# Exercise aim:
Within the listing below, tally the lines where the word "moments" appears, and answer with nothing but the tally.

****************************************

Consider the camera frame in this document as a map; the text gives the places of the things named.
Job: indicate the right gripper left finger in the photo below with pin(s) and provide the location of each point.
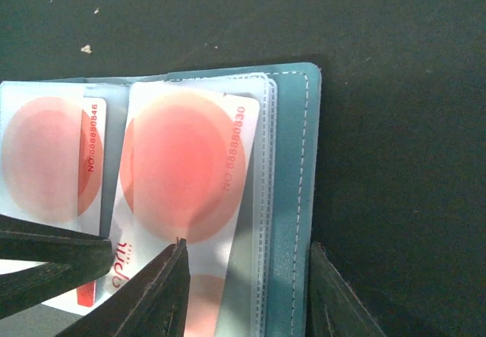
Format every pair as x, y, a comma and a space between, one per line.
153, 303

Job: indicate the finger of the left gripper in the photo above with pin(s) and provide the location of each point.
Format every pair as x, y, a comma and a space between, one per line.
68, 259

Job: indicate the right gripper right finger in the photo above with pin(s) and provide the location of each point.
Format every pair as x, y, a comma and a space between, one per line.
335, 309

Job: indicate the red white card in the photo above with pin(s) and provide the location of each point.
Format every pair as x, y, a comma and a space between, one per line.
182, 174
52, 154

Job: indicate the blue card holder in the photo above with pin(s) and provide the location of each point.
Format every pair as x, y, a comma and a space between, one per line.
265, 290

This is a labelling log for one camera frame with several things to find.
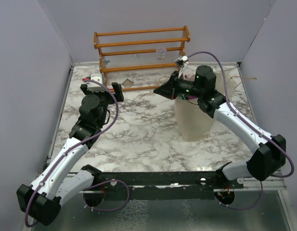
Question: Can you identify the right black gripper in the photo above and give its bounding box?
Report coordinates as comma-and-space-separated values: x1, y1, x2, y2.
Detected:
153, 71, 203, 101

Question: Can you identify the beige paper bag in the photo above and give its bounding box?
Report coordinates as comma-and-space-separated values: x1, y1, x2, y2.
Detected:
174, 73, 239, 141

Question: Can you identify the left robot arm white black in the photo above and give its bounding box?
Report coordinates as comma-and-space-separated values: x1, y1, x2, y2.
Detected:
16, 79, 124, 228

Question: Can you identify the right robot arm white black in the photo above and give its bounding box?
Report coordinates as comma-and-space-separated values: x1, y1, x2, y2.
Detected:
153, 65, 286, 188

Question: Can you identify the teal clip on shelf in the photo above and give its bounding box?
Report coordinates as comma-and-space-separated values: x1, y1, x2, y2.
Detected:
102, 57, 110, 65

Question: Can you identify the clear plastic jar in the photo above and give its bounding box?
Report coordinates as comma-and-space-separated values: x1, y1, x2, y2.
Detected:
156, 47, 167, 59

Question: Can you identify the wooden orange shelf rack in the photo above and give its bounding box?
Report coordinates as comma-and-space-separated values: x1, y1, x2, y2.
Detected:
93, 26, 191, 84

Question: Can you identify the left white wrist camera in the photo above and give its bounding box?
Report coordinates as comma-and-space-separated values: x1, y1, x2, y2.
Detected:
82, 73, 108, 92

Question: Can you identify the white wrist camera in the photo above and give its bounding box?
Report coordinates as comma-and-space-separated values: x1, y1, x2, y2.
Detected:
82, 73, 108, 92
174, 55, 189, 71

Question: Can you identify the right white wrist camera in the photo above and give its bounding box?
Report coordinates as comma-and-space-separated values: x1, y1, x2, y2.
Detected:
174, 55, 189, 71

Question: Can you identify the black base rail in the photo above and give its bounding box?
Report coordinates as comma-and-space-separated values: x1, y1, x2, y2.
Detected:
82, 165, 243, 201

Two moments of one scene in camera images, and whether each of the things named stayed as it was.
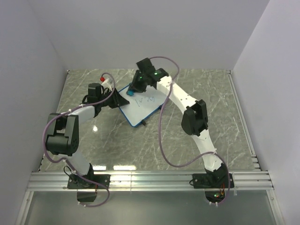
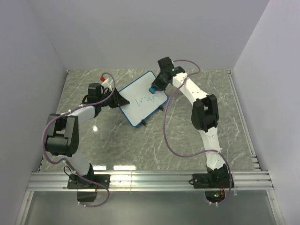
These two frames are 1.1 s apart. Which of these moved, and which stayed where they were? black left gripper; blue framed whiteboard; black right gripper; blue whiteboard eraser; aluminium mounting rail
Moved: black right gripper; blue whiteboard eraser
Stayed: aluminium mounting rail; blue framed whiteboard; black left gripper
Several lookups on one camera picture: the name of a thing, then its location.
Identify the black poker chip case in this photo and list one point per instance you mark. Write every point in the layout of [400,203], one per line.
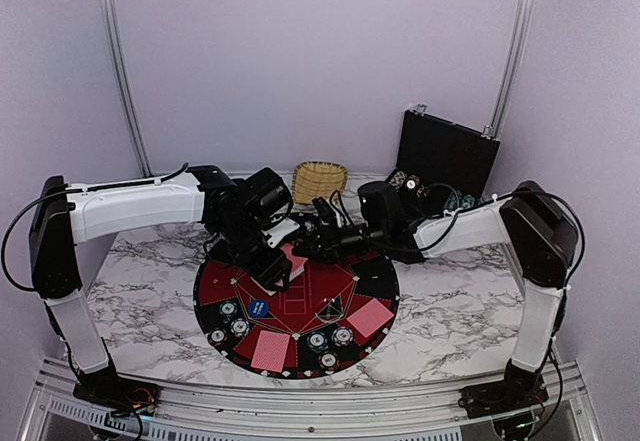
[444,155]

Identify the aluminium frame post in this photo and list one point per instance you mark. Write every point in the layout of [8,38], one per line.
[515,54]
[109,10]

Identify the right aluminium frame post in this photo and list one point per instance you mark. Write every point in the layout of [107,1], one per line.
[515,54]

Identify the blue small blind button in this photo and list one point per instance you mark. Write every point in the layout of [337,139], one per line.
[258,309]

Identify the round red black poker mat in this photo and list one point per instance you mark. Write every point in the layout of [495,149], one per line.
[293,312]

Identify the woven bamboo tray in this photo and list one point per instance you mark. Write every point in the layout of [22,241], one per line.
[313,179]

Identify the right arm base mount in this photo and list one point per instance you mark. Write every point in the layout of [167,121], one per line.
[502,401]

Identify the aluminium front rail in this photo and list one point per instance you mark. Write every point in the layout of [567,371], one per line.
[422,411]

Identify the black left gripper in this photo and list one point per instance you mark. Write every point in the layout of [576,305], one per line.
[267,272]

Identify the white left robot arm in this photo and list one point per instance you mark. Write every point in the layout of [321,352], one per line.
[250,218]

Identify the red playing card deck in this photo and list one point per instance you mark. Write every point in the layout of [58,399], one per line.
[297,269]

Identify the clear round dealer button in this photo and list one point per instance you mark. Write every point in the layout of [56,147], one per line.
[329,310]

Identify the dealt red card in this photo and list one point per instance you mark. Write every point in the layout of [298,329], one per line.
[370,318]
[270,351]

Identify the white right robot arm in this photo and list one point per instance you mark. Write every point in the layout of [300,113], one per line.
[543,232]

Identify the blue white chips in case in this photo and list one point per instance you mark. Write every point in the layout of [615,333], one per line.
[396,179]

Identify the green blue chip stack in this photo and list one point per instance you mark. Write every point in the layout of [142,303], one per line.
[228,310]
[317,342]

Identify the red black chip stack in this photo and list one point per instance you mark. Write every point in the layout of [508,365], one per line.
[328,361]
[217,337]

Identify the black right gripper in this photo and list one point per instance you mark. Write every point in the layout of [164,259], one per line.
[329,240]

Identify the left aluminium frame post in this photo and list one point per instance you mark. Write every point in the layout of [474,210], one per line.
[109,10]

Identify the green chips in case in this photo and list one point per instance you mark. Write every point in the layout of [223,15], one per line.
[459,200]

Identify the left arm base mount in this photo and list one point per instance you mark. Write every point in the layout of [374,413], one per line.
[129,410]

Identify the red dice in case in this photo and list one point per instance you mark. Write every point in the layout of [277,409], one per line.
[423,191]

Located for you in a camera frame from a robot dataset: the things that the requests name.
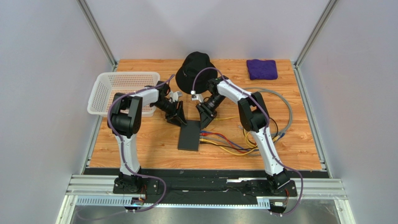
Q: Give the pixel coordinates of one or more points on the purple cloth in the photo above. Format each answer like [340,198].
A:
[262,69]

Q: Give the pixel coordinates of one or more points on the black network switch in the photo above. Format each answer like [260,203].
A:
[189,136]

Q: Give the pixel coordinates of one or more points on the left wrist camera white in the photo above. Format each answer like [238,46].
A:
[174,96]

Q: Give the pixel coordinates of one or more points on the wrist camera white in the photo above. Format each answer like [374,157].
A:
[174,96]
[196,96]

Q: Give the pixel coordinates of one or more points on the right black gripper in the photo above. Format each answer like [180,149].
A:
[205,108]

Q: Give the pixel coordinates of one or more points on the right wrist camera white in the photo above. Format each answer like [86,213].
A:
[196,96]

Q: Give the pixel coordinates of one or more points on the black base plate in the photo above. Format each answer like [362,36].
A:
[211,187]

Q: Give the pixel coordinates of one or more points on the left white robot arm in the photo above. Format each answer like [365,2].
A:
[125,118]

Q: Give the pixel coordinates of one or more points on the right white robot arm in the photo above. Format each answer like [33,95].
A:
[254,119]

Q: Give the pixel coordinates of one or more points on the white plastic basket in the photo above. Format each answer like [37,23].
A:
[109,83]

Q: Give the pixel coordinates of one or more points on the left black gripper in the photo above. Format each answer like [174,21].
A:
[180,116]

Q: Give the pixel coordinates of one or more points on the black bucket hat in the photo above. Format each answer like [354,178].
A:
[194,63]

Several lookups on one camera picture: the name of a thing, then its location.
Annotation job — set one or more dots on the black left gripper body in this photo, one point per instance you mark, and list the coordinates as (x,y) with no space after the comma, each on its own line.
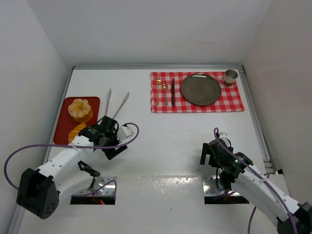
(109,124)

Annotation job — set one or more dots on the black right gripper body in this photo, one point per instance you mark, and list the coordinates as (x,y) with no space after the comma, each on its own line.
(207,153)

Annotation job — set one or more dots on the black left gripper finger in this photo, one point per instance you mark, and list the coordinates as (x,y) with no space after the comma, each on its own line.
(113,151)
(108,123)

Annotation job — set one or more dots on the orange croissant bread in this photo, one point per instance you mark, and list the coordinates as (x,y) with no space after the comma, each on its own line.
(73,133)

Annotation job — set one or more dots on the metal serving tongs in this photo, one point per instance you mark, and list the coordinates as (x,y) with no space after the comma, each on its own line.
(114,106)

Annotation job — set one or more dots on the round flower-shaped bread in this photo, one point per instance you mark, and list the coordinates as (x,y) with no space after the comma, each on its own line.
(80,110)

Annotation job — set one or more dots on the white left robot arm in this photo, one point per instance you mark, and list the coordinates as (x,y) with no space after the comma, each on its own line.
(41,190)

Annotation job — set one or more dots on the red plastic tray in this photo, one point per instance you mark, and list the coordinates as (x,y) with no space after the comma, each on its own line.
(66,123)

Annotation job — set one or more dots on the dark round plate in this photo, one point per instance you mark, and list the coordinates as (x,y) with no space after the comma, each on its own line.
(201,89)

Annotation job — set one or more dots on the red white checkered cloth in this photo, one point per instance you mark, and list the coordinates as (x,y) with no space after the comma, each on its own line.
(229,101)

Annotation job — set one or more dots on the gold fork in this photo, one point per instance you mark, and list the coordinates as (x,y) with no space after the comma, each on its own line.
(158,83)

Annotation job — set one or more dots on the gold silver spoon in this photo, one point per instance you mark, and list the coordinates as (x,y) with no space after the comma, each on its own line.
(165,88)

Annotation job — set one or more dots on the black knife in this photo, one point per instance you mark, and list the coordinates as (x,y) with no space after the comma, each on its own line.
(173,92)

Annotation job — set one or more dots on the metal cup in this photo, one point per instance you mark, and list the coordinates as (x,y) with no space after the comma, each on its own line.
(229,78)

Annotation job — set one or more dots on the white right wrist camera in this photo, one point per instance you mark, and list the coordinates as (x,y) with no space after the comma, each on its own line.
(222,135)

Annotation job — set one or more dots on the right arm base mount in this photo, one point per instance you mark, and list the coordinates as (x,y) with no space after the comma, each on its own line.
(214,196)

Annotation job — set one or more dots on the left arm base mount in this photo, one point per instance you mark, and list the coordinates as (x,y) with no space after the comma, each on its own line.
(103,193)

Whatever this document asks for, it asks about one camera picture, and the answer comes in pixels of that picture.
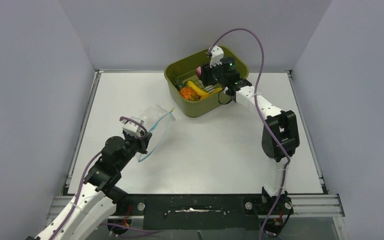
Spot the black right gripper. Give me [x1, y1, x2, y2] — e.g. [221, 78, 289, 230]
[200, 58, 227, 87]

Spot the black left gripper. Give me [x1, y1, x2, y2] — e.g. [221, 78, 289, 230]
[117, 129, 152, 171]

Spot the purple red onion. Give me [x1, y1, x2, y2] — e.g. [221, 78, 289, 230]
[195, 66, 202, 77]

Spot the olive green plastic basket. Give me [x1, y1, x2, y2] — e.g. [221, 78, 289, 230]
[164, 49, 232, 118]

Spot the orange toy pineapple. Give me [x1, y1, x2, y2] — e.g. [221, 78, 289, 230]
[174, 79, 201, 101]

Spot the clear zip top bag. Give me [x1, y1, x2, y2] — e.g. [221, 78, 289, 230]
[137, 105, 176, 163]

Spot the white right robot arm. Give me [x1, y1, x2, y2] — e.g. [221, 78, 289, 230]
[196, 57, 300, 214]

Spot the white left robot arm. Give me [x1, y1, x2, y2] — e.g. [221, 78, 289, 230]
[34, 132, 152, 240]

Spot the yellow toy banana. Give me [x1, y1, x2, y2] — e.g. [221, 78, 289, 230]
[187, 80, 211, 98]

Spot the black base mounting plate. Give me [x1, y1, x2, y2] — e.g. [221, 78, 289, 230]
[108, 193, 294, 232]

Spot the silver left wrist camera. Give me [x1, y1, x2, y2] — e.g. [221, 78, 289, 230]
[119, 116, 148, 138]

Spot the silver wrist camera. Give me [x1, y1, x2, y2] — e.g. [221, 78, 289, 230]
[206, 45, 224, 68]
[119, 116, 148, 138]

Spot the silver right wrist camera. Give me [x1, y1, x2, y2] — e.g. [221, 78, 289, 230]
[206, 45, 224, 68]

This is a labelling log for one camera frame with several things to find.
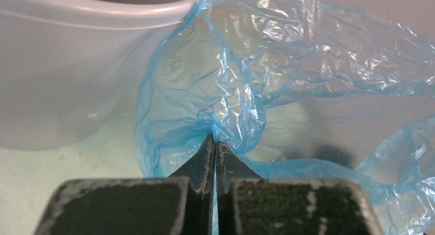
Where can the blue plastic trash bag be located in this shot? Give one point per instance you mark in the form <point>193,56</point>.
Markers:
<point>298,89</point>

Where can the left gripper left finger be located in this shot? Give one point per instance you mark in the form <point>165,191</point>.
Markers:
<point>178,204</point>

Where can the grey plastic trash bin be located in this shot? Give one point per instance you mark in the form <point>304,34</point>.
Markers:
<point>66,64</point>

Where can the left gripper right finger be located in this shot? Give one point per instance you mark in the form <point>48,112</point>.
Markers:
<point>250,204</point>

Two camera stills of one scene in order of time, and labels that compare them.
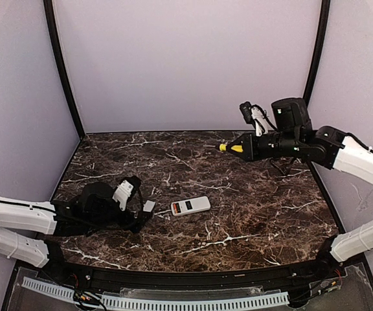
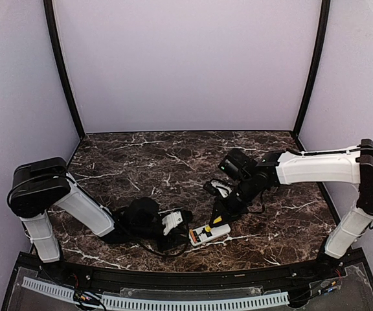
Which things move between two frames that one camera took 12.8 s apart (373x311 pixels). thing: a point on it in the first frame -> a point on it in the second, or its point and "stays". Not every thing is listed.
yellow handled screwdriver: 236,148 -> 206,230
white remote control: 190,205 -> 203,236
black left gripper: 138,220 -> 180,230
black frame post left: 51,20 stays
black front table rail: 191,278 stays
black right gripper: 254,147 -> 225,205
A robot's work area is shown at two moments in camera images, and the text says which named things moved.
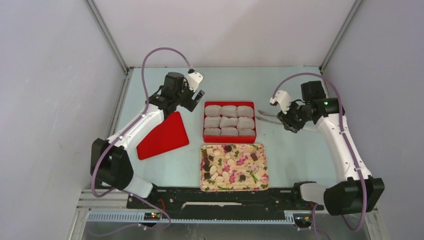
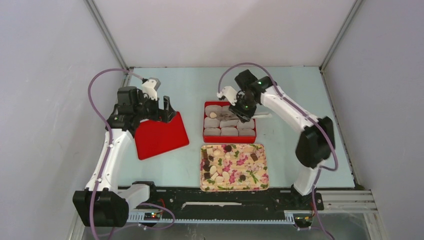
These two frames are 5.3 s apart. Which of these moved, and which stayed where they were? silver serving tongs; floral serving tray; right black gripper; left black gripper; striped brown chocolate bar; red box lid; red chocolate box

****************************************

# Reply:
2